Mais les Amazoniens ont perdu confiance. Car, comme par le passé, l’État recourt à la militarisation pour garantir l’activité pétrolière stratégique et réprimer les contestations. Il y a eu un mort lors de manifestations le 4 octobre en Orellana, mais aussi des affrontements, des brutalités et des arrestations. Neuf paysans sont toujours emprisonnés depuis l’état d’urgence décrété début décembre dans le district de Dayuma…
Là, dans ces concessions brésiliennes, chinoises et équatoriennes, 47 puits ont été bloqués, occasionnant 10 millions de dollars de pertes selon les autorités. Des paysans fermaient les routes pour réclamer l’application d’un accord signé en 2005 avec la société d’État Petroproduccion. « Nous sommes oubliés : nous n’avons ni eau saine, ni université, ni hôpital, dénonce la préfète élue d’Orellana, Guadalupe Llori. Pourtant, la plus grande part de la production pétrolière est réalisée dans la région. Et Petroproduccion, à lui seul, génère 400 fuites qui polluent les sols et les rivières. Mais l’argent est plutôt envoyé vers Guayaquil, la capitale économique. »

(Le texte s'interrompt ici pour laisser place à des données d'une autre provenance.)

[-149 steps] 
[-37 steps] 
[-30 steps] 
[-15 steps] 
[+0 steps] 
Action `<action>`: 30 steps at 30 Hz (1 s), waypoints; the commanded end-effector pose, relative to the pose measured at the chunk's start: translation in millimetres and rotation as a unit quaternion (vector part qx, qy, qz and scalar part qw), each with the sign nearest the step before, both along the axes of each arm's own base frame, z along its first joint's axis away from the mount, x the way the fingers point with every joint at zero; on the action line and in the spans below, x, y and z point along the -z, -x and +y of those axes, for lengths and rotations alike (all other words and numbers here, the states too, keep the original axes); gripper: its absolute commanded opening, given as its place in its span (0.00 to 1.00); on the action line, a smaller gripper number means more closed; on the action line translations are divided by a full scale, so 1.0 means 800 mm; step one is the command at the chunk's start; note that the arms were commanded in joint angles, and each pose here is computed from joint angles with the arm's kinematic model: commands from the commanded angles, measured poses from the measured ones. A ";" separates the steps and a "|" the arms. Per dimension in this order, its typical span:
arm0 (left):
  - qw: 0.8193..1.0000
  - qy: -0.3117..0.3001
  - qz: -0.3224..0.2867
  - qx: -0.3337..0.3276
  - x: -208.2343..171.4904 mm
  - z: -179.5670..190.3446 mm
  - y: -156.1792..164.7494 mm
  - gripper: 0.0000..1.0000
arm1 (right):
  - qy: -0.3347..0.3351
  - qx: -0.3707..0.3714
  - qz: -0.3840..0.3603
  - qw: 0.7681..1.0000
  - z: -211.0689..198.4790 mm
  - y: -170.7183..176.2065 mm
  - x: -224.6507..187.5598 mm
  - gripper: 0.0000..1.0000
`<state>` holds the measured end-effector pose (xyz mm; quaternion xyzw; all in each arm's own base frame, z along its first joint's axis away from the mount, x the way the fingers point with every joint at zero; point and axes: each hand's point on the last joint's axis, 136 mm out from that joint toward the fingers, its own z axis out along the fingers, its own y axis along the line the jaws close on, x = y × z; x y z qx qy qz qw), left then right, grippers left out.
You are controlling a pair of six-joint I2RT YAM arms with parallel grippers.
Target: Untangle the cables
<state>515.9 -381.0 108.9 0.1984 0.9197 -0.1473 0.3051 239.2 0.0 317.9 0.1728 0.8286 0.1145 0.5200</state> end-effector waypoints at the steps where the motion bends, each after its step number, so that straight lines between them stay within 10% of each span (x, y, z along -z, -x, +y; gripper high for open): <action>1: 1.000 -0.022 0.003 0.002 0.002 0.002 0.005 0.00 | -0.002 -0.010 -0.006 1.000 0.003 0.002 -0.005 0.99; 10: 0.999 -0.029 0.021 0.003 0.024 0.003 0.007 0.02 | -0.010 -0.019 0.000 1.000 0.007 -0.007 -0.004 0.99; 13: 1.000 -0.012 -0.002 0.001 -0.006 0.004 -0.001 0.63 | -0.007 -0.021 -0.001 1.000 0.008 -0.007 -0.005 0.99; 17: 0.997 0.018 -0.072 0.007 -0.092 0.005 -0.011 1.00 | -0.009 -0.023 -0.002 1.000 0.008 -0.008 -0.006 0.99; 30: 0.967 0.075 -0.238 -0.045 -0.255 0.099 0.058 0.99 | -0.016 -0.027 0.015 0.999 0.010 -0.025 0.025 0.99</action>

«La panoplie de règlements et de lois est rendue inefficace par le manque de contrôle, d’entretien et d’investissement, explique Ivan Narvaez *. La militarisation et l’état d’urgence vont à l’encontre des droits des communautés. »* Lesquels figurent dans la très avant-gardiste constitution équatorienne depuis 1998.
Certes, Rafael Correa
[^3] a mis fin à l’état d’urgence, a reçu les manifestants et a ouvert des commissions d’enquête. Cependant, Guadalupe Llori, membre du parti indigène Pachakutik, figure politique, ancienne maire et leader d’organisation des droits de l’homme, est aujourd’hui dans le collimateur. Si les premières accusations de terrorisme et de sabotage ont été abandonnées faute de preuves, elle a été incarcérée à Quito le 8 décembre pour une histoire d’irrégularité de contrat dans son district. Ses partisans se mobilisent. Le 11 mars, une demande d’amnistie a été examinée par une des commissions de l’assemblée constituante.
[^2]: Ishpingo-Tiputini-Tambococha.
[^3]: Rafael Correa est en période électorale permanente: la nouvelle constitution sera soumise au référendum en juillet 2008.